As one of the few tech-focused, commercially-driven aquaponic companies in the world, we have a strong opinion: the future of large scale indoor farming lies with aquaponics, not hydroponics. The reason has to do with the increasingly manufacturing-oriented nature of indoor farming.

Whereas traditional farms’ primary concern is weather, indoor farms can control the climate. Instead of weather, indoor farms need to worry about capacity and throughput — the two problems that vex every manufacturer. In this post, we’ll explain how aquaponics is better equipped than hydroponics to manage capacity and throughput, drawing parallels to Toyota vs GM.

The capacity vs. quality tradeoff in hydroponics. Hydroponic produce is infamous for tasting like water. It looks great, it feels great, but the taste just ain’t there. High-end restaurants — a bellwether of food trends — have historically avoided hydroponic produce as a result.

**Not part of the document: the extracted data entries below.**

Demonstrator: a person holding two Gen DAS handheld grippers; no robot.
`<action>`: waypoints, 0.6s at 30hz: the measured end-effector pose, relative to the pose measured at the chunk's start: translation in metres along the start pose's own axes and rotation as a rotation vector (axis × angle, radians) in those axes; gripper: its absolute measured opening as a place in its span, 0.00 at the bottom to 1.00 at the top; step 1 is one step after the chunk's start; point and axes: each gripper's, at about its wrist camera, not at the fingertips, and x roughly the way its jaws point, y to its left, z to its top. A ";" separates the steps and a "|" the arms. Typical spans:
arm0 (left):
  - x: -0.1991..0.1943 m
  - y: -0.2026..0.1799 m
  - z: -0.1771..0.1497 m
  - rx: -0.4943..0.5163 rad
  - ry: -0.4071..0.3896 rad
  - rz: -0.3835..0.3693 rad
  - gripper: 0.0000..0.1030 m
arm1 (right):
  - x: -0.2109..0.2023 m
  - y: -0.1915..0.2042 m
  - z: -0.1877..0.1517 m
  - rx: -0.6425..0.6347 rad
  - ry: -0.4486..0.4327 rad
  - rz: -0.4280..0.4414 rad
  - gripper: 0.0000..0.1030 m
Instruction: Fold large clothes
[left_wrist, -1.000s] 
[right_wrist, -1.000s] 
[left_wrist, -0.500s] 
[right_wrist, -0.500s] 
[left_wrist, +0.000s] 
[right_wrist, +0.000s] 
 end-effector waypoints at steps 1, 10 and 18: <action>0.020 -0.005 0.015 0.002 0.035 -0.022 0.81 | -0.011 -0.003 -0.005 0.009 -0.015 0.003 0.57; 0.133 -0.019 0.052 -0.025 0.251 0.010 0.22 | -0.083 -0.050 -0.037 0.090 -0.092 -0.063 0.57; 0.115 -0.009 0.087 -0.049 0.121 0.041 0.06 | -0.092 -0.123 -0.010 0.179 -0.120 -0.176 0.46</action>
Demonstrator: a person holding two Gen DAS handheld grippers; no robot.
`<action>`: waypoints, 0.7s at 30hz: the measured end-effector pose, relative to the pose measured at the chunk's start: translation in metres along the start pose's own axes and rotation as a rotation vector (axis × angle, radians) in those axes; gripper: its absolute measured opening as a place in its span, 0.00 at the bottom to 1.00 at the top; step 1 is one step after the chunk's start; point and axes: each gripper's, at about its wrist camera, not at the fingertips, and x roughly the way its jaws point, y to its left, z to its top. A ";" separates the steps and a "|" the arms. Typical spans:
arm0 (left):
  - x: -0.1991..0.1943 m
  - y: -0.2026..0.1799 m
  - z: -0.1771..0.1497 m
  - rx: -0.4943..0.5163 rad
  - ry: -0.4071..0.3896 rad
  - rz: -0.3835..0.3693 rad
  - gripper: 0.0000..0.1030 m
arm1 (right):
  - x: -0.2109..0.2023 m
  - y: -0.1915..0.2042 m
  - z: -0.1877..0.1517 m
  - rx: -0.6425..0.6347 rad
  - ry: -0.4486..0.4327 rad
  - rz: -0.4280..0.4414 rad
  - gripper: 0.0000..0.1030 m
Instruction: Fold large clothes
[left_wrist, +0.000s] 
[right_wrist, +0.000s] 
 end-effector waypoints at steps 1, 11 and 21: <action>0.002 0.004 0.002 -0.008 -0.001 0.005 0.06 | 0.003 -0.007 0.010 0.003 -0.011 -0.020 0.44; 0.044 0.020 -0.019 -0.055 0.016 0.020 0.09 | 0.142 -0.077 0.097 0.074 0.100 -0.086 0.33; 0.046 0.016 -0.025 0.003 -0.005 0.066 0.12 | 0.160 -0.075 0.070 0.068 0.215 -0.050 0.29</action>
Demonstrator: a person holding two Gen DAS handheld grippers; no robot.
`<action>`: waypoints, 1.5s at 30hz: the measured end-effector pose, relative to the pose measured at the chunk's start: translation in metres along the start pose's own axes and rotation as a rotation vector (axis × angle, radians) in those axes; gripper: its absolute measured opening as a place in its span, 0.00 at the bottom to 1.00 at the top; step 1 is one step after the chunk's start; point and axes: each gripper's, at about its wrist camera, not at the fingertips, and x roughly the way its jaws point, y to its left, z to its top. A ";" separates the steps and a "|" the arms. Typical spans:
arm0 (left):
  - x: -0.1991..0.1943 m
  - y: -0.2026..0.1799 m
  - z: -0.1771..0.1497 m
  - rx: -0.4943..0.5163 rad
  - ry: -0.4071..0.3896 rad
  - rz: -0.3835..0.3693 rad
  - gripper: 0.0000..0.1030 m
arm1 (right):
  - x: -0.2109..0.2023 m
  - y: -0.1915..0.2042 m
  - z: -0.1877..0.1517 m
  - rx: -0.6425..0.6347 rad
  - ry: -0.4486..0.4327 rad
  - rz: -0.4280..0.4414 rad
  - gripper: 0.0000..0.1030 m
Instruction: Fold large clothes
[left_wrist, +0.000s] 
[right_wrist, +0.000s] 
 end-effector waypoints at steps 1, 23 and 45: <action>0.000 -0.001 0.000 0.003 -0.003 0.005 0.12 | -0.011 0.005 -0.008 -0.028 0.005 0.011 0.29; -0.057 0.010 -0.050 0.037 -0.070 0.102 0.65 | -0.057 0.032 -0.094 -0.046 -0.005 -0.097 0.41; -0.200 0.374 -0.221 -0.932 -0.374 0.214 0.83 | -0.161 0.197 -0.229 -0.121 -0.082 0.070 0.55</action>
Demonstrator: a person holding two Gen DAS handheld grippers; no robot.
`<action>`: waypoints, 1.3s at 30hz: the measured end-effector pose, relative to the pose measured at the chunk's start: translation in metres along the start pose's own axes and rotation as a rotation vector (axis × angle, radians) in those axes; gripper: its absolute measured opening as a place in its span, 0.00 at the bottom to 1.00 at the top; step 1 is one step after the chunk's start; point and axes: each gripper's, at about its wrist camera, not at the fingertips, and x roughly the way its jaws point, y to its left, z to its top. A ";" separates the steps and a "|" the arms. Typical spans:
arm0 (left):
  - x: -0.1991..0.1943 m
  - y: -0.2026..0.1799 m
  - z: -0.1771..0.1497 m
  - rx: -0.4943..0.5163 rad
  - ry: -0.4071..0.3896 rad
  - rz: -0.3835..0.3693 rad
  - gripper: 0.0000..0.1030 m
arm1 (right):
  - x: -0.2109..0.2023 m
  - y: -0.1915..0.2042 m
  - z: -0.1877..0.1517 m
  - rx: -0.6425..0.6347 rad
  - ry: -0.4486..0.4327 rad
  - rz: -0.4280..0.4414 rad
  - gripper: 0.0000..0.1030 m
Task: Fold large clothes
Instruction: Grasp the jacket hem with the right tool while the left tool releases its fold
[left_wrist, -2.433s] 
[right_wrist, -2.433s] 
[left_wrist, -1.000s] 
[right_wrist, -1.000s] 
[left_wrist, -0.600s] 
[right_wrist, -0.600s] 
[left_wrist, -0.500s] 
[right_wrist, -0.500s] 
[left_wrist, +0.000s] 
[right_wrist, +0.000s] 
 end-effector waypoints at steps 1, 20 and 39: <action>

The reason traditional hydroponic produce tastes bland is that traditional hydroponic growers fertilize all of their crops using the same chemical nutrient solution, despite the fact that different crops (e.g. arugula, basil, or kale) require different fertilizer formulations (e.g. pH and nutrient ratios). Given the number of variables to be controlled, most hydroponic growers choose to reduce complexity by resorting to the lowest common denominator — a single nutrient solution that is sufficient for all their crops but isn’t optimal for any of them.

That’s changing with the new generation of hydroponic growers like Gotham Greens and Aerofarms, who are able to achieve better quality and higher yield by using unique nutrient “recipes” tailored for each crop. With higher quality, this new breed of hydroponic grower is seeing wider adoption of their product, from chefs to high-end grocers, like Whole Foods Market.

There’s a tradeoff though — in order to deliver each crop its custom hydroponic nutrient recipe, separate fertigation systems (fertilization + irrigation) are required, and each fertigation system has finite capacity. Here’s an oversimplified explanation of the issue for precision hydroponic growers.

Let’s say you’re setting up a facility to sell 200 cases per week on average across two SKUs, spinach and arugula. Your anchor customer wants 80–120 cases per SKU per week, depending on the week. So what do you do? You set up two fertigation systems, each with a peak capacity of 120 cases. You grow at full capacity (240 cases per week), and any product that your anchor customer (200 cases per week) doesn’t buy gets sold at a discount to a distributor, donated, or thrown away.

The challenge for indoor growers is having enough capacity to accommodate variability in demand, without (1) growing product they can’t sell and (2) compromising quality and yield.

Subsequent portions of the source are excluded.